Given information »
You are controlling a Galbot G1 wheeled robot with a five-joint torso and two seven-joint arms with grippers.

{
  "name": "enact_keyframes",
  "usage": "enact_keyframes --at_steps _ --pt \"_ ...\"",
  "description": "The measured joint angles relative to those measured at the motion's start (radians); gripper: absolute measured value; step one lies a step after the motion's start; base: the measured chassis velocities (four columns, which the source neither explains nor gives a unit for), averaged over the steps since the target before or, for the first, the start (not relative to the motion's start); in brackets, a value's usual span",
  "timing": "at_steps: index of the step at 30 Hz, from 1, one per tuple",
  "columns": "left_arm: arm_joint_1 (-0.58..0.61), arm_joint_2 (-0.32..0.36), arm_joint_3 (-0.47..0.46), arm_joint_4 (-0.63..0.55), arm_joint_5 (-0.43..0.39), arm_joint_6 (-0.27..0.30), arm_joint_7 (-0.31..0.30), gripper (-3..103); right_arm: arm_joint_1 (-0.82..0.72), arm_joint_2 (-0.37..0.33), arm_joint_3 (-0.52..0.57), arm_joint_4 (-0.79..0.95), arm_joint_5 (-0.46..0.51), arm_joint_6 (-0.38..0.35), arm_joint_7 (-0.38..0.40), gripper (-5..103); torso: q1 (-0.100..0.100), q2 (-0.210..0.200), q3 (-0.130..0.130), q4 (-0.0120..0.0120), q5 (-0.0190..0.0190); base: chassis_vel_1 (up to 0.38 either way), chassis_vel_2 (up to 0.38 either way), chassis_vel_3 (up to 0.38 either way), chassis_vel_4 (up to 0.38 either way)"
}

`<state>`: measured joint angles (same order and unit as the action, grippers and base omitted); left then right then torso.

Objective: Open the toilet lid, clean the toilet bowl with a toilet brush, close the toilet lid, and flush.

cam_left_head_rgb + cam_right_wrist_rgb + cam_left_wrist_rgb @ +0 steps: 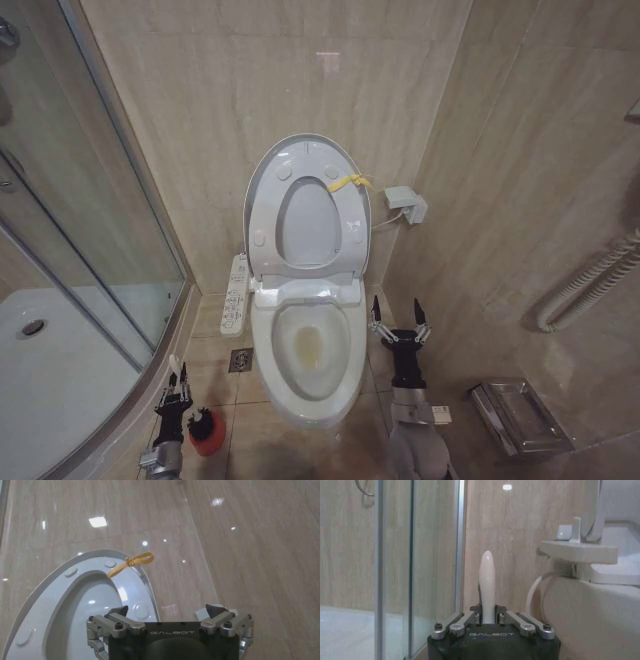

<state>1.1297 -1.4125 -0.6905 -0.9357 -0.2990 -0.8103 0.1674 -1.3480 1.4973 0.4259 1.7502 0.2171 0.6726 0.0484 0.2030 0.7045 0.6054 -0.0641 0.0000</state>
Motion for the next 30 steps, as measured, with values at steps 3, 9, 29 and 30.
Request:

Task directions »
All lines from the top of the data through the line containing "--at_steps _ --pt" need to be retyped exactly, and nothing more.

Output for this exercise »
You are controlling a Galbot G1 wheeled robot with a five-joint torso and two seven-joint arms with grippers.

{
  "name": "enact_keyframes",
  "usage": "enact_keyframes --at_steps _ --pt \"_ ...\"",

No further output is required.